Universities are faced with a large number of contemporary challenges. One such challenge is matching the opportunities presented by leading edge technologies with the educational requirements related to curriculum, teaching and learning, and assessment (see also Hansson, 2008). If these two key elements of a university’s enterprise are out of alignment, the outcome is likely to be ineffective education and inefficient deployment of resources, resulting in loss of student engagement, community support, and potentially financial viability.

An increasingly popular technological resource used for a progressively diverse variety of professional and personal purposes is the wireless handheld devices such as cell and smart phones, laptop computers, personal digital assistants, and tablet PCs (Dieterle, Dede, & Schrier, 2007). Heightened technical convergence has not only blurred the distinction between public and private in using these devices but also created new possibilities for maximizing the implementation of blended and mobile learning within and across disciplines in all formal educational sectors.

While this is an exciting technological development, it is important to recognize that technical advances do not automatically generate educational outcomes. That is, if wireless handheld devices are to contribute to enhancing the provision of blended and mobile learning in the university sector, considerable attention must be paid to their respective configurations and affordances if the technological capacities are to be matched closely with the educational needs of students and teachers.

One potentially useful strategy for interrogating this prospective matching is to identify and analyze the ways in which students currently perceive and use wireless handheld devices (see also Patten, Armedillo Sánchez, & Tangney, 2006). If those students see those devices as helping to blend their synchronous and asynchronous learning without being tied to predetermined physical locations, and are already using the devices in that way, universities have a strong foundation for building on student ownership and technological capability. If by contrast students regard the devices as being predominantly for private use and as disconnected from their studies, universities might wish to explore whether such an attitudinal gulf can and should be bridged.

This chapter applies this strategy in relation to the technological and educational challenges and opportunities at a single Australian university. Working in faculties of business and education, the authors are actively engaged in researching (Danaher, Gururajan, & Hafeez-Baig, 2009; De George-Walker, Hafeez-Baig, Gururajan, & Danaher, 2010; Hafeez-Baig & Danaher, 2007a, 2007b, accepted for publication) and promoting blended and mobile learning for undergraduate and postgraduate students enrolled in both on- and off-campus modes, the latter including students from around Australia and several other countries (see also Hafeez-Baig, Gururajan, Nazemi, De George-Walker, & Danaher, 2010). They regard such learning as crossing disciplinary boundaries and as potentially harnessing the technical capabilities of contemporary technologies for educational purposes.

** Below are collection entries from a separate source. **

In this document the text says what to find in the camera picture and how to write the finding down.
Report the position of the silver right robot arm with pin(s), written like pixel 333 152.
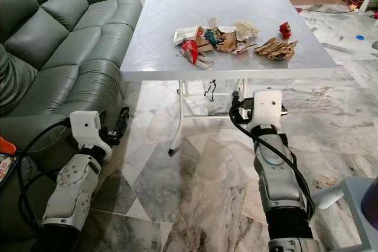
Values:
pixel 274 181

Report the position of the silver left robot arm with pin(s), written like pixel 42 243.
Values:
pixel 74 187

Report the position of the pale grey plastic bin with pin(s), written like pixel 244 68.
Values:
pixel 351 210

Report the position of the tan crumpled paper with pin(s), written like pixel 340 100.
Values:
pixel 227 42

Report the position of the brown crumpled paper bag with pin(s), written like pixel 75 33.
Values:
pixel 275 49

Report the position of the teal crumpled wrapper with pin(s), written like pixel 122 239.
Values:
pixel 211 35

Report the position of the cream crumpled paper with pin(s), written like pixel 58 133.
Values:
pixel 245 29

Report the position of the white and green box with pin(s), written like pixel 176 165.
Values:
pixel 186 33

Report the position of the red crumpled wrapper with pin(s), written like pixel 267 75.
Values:
pixel 285 30

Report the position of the white plastic folding table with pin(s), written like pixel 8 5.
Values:
pixel 159 33

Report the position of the grey-green leather sofa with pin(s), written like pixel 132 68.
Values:
pixel 65 45

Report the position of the orange plastic object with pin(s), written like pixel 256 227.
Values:
pixel 7 146

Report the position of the colourful printed packet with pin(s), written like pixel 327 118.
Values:
pixel 7 169

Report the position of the blue bottle cap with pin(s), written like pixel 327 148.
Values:
pixel 360 37

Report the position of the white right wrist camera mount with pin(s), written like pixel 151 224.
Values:
pixel 267 107

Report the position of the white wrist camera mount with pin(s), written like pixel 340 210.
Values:
pixel 85 129
pixel 267 107

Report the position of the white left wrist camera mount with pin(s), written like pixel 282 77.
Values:
pixel 85 129

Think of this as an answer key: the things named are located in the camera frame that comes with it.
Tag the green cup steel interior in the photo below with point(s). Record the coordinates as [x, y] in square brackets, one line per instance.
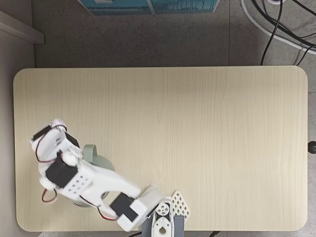
[98, 160]

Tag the black round knob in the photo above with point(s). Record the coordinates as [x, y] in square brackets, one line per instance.
[312, 147]

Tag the white shelf board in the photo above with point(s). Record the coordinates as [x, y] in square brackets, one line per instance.
[22, 29]

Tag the blue box with tree print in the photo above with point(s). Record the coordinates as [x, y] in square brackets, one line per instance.
[184, 6]

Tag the blue box with white label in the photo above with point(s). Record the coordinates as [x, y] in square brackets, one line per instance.
[118, 7]

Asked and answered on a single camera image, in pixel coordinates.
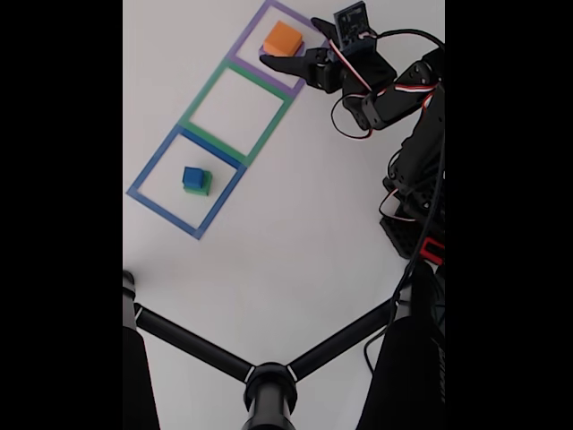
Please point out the orange block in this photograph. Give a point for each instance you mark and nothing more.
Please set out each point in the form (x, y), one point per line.
(282, 38)

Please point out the large purple block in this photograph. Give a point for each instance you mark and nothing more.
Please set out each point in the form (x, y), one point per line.
(264, 50)

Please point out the green cube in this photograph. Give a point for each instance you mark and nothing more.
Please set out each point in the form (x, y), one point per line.
(207, 183)

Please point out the small blue cube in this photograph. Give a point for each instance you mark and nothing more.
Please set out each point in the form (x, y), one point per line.
(192, 177)

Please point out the purple tape square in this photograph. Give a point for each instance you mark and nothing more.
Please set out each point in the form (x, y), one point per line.
(262, 77)

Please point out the green tape square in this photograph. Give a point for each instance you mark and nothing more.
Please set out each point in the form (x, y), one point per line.
(215, 141)

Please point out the red clamp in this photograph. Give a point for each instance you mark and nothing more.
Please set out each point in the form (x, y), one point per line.
(432, 251)

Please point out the blue tape square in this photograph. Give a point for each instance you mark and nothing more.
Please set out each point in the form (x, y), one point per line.
(163, 215)

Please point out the black tripod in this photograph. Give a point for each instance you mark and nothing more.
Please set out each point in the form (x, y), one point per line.
(268, 389)

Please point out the blue camera circuit board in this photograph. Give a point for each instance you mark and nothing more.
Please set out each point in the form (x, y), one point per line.
(353, 24)

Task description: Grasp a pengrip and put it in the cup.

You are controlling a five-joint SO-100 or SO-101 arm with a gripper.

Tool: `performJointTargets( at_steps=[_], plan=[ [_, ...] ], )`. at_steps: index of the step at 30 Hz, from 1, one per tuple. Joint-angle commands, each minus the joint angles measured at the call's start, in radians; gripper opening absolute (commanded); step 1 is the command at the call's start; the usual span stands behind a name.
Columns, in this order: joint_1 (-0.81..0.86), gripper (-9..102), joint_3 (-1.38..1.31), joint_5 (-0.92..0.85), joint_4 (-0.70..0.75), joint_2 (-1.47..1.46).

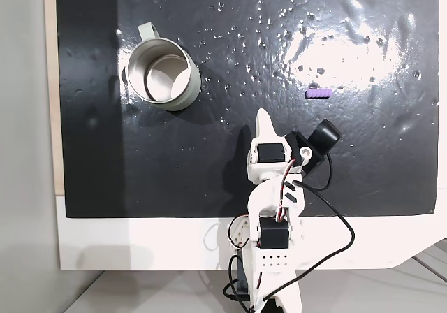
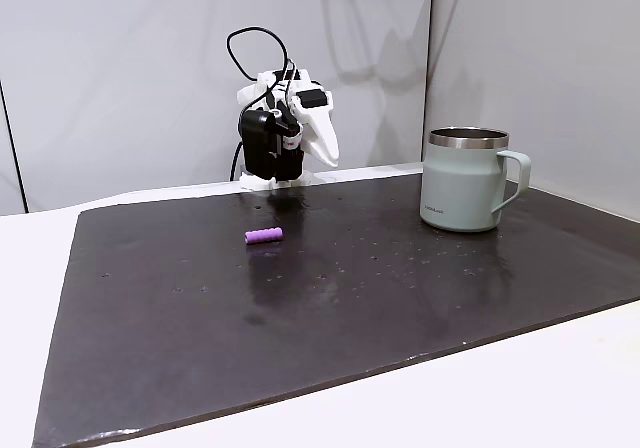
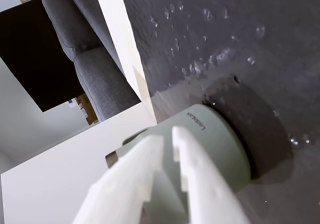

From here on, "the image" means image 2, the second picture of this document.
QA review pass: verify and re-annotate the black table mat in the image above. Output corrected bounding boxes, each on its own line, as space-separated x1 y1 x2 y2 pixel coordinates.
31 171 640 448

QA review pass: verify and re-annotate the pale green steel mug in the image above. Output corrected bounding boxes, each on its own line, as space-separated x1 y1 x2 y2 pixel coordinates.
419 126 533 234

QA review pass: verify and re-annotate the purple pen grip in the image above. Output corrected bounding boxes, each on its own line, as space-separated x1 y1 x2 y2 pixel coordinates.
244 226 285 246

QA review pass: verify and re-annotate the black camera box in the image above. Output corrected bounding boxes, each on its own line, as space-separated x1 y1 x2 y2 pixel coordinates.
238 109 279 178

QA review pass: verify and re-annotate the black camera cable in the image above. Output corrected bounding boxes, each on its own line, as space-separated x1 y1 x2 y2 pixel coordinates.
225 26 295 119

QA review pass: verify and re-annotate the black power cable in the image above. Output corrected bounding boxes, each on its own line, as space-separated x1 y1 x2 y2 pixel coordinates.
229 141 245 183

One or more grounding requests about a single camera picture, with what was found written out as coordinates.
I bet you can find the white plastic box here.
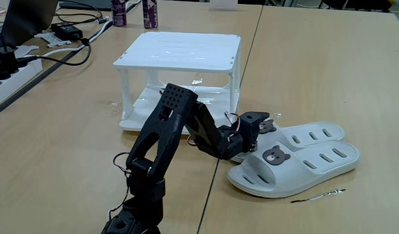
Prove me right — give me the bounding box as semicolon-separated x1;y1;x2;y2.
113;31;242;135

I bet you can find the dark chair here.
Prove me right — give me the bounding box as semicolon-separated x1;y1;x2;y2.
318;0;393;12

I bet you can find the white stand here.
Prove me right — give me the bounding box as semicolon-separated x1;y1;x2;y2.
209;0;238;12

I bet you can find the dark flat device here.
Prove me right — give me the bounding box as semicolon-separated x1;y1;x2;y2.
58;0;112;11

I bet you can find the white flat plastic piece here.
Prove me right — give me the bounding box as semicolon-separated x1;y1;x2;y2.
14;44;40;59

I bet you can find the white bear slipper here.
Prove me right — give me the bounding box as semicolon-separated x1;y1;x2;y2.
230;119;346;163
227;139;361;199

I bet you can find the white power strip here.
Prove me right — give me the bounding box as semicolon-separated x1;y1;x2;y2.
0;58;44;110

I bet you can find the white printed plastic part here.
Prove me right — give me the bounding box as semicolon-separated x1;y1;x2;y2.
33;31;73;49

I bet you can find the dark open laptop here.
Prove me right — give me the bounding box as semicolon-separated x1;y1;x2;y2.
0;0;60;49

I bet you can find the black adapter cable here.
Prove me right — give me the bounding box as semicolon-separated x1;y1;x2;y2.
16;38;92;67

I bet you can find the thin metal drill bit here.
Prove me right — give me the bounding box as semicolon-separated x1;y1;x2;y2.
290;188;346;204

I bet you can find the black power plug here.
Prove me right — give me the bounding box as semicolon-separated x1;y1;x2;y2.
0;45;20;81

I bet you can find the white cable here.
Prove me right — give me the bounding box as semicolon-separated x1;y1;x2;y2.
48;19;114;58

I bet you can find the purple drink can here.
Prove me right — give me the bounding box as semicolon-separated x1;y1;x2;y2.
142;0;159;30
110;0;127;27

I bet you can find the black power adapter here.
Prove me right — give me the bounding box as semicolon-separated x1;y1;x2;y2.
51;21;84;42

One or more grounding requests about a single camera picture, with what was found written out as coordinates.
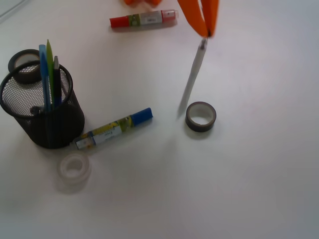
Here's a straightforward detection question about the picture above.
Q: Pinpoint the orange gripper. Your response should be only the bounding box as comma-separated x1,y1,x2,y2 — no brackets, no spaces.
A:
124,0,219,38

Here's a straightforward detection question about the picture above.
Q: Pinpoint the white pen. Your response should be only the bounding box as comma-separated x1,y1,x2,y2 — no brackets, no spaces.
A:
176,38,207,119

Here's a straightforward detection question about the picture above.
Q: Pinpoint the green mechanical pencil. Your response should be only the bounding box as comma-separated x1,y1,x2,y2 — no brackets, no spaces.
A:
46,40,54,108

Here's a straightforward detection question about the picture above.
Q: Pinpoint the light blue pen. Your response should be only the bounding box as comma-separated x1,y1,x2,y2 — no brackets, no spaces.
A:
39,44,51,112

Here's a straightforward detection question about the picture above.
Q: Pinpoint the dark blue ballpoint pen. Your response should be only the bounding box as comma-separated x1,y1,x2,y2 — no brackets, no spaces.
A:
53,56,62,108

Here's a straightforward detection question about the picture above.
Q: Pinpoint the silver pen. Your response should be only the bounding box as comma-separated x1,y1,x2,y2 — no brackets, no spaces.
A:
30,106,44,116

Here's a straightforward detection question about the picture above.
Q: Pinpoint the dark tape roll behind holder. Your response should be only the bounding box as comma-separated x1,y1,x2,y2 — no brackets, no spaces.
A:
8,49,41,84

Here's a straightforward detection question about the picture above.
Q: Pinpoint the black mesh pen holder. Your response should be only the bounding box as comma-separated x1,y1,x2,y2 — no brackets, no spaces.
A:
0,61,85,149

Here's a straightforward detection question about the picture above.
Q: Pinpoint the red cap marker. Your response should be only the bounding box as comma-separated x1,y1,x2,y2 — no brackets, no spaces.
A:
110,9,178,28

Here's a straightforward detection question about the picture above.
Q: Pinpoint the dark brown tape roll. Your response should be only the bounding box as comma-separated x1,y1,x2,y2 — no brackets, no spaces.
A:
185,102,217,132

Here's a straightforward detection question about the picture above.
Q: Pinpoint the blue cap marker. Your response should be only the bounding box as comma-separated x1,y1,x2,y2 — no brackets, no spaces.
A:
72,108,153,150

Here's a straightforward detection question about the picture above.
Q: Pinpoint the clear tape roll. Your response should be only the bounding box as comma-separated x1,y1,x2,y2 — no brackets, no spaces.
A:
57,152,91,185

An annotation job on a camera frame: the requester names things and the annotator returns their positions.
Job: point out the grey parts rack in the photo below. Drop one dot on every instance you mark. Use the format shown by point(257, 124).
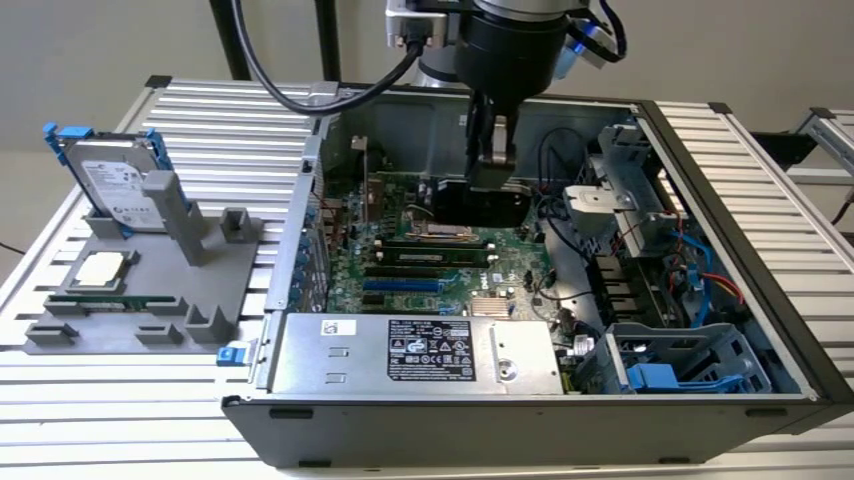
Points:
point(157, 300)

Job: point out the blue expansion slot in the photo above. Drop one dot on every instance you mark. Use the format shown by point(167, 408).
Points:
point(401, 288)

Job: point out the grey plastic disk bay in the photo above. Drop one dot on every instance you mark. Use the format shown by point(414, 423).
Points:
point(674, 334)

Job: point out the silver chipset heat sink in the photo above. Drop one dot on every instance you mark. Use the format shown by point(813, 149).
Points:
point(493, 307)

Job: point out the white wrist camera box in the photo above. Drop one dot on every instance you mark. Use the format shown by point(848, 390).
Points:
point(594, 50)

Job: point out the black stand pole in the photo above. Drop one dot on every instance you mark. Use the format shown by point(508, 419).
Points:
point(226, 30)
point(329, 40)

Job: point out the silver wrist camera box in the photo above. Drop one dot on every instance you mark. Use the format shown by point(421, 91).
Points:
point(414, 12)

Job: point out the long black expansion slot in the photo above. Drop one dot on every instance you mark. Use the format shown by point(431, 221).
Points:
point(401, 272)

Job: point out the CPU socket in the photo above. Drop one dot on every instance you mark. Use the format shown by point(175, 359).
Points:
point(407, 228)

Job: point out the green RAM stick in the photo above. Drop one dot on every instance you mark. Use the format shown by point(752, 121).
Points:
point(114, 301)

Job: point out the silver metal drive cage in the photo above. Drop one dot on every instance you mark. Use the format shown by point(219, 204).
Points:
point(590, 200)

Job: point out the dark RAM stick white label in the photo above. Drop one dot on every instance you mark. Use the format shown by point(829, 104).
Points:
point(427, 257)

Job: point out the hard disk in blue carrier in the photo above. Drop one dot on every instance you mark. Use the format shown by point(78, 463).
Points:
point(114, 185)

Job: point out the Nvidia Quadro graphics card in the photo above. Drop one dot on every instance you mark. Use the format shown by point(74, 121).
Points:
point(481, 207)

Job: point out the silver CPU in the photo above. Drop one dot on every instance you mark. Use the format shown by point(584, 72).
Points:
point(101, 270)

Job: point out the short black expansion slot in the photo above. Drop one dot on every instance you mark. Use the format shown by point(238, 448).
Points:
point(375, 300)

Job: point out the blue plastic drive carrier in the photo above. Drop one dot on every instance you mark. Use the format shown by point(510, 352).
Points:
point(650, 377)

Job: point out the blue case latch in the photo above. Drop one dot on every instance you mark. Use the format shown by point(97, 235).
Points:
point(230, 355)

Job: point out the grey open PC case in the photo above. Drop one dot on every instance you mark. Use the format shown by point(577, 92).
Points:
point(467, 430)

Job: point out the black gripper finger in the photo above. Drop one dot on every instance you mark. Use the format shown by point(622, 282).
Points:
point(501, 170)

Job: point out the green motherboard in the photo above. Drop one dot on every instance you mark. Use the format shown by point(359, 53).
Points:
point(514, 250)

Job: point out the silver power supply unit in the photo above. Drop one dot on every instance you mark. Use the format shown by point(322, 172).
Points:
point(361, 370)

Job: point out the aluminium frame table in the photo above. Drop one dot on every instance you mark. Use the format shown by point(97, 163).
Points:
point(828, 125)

The chapter analyzes data from 228 survey questionnaires administered in late 2008 to students enrolled in two faculties at the authors’ institution. The questionnaire explored students’ views and opinions about the uses of wireless handheld devices for teaching and learning activities. The authors use the findings from the questionnaire to frame and inform a set of implications for implementing blended and mobile learning at their university and across the university sector more broadly. In particular, they argue that any such implementation must be directed comprehensively and simultaneously at several diverse interfaces: between students and the university; between the public and private arenas of students’ lives; between the educational and technical dimensions of technologies; and between separate academic disciplines. If those interfaces can be broached and secured, blended and mobile learning outcomes can be maximized and sustained, to the benefit of students, teachers, administrators, and community members alike (Dieterle & Dede, 2007).